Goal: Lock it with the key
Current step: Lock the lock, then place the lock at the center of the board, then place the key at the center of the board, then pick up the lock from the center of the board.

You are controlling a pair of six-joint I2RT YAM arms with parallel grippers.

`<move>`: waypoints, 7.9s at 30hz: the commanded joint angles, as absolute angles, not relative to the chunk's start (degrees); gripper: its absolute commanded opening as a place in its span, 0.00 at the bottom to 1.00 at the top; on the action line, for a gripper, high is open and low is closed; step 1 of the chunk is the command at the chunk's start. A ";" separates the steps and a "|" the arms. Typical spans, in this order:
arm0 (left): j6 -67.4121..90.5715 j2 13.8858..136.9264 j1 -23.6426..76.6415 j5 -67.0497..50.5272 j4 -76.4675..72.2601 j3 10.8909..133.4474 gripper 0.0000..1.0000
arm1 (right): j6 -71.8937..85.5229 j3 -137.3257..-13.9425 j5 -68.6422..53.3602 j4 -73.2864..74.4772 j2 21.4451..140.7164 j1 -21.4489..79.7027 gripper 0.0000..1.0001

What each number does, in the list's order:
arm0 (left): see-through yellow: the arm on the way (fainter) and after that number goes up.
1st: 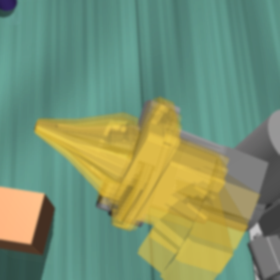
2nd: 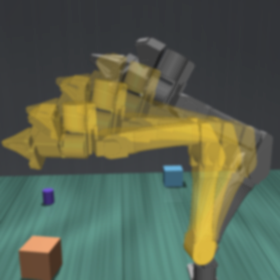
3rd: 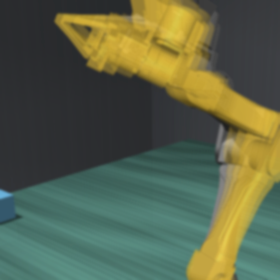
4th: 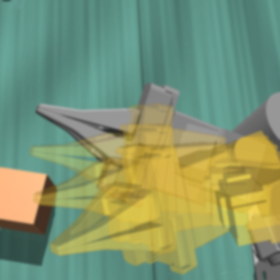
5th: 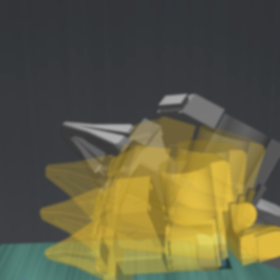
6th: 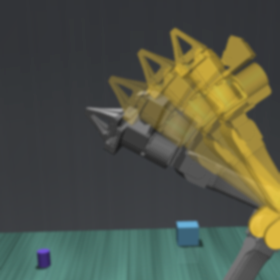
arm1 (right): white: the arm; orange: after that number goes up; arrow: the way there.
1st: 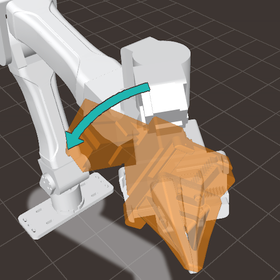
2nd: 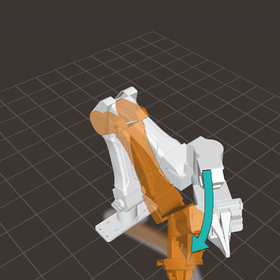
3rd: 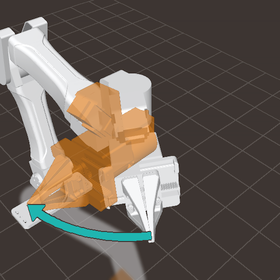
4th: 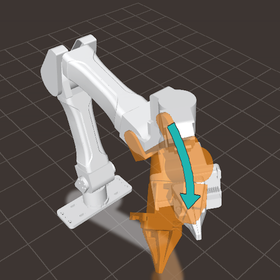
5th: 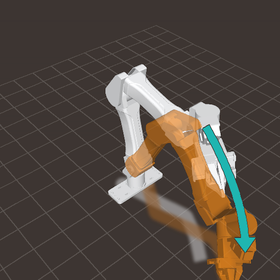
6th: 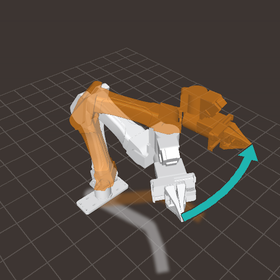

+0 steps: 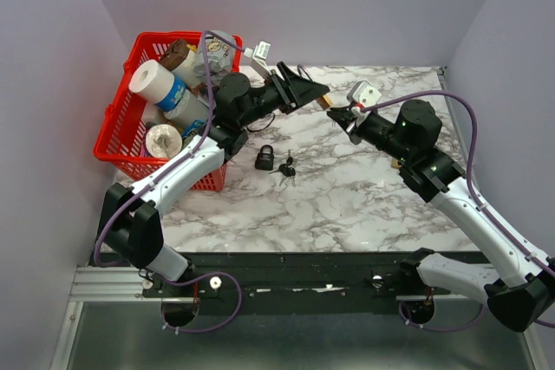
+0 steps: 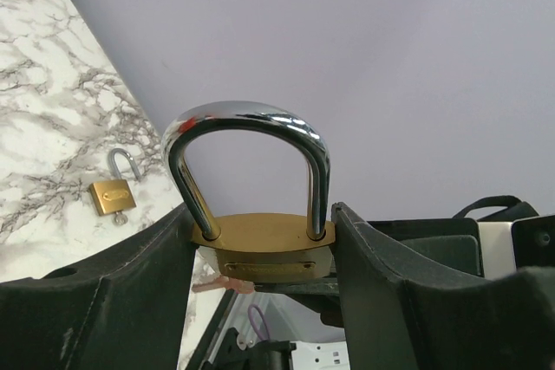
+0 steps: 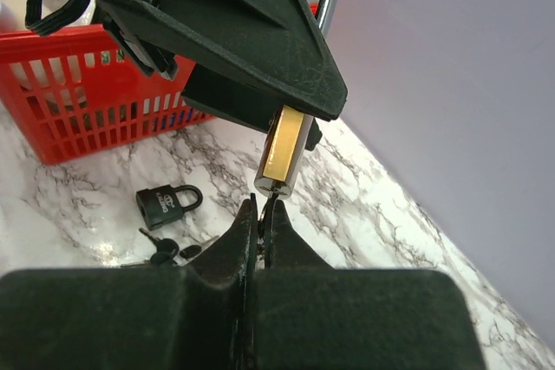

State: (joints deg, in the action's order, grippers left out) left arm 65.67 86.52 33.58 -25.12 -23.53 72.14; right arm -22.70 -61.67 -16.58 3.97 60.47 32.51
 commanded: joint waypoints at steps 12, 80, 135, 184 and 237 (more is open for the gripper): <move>66.27 88.07 31.65 -14.41 -22.50 79.80 0.00 | -14.07 -60.12 -9.95 7.81 59.86 32.52 0.01; 46.76 126.83 45.53 5.09 35.59 95.54 0.51 | 19.34 -39.73 -5.10 15.91 54.75 21.01 0.01; 10.63 85.25 29.80 -25.40 31.99 98.79 0.89 | 17.67 -57.83 -19.77 14.59 100.10 15.03 0.01; 15.38 85.34 28.04 -25.93 30.06 96.86 0.88 | 17.93 -57.57 -20.39 22.50 103.10 21.09 0.01; 14.94 82.79 23.47 -23.99 30.32 96.24 0.95 | 13.97 -66.97 7.20 38.33 93.23 -9.40 0.98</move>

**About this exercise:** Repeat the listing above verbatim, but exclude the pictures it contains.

**Answer to the problem:**
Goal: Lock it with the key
Current step: Lock the lock, then place the lock at the center of the board, then place the key at the center of the board, then pick up the lock from the center of the board.

You are controlling a pair of six-joint I2RT YAM arms with parallel grippers.

`<move>`: waypoints, 7.9s at 30hz: the commanded joint angles, as absolute angles, not relative to the chunk's start (degrees); gripper: its absolute commanded opening as a place in its span, 0.00 at the bottom to 1.00 at the top; on the action line, for a gripper, high is open and low is closed; step 1 of the chunk is the command at the chunk's start. A ";" separates the steps and a "|" the arms. Typical spans, in this order:
arm0 (left): j6 -67.4121..90.5715 j2 13.8858..136.9264 j1 -23.6426..76.6415 j5 -67.0497..50.5272 j4 -76.4675..72.2601 j3 10.8909..133.4474 gripper 0.0000..1.0000
arm1 (right): j6 -71.8937..85.5229 j3 -137.3257..-13.9425 j5 -68.6422..53.3602 j4 -73.2864..74.4772 j2 21.4451..140.7164 j1 -21.4489..79.7027 gripper 0.0000..1.0001

What each number does, in the list's order:
arm0 (left): see-through yellow: the arm on the way (fainter) and after that number goes up.
1st: 
2nd: 
3rd: 
4th: 
5th: 
6th: 
arm1 (right): white: the arm; orange: after that number goes up; arrow: the way there.
1st: 
2nd: 
3rd: 
4th: 
5th: 
6th: 

+0 steps: 
+0 steps: 
+0 steps: 

State: (joints deg, in the action's order, grippers left out) left arm 65.67 86.52 33.58 -25.12 -23.53 72.14; right arm -22.70 -61.67 -16.58 3.97 60.47 32.51
 commanded: joint waypoints at steps 12, 80, 135, 184 and 237 (more is open for the gripper): <move>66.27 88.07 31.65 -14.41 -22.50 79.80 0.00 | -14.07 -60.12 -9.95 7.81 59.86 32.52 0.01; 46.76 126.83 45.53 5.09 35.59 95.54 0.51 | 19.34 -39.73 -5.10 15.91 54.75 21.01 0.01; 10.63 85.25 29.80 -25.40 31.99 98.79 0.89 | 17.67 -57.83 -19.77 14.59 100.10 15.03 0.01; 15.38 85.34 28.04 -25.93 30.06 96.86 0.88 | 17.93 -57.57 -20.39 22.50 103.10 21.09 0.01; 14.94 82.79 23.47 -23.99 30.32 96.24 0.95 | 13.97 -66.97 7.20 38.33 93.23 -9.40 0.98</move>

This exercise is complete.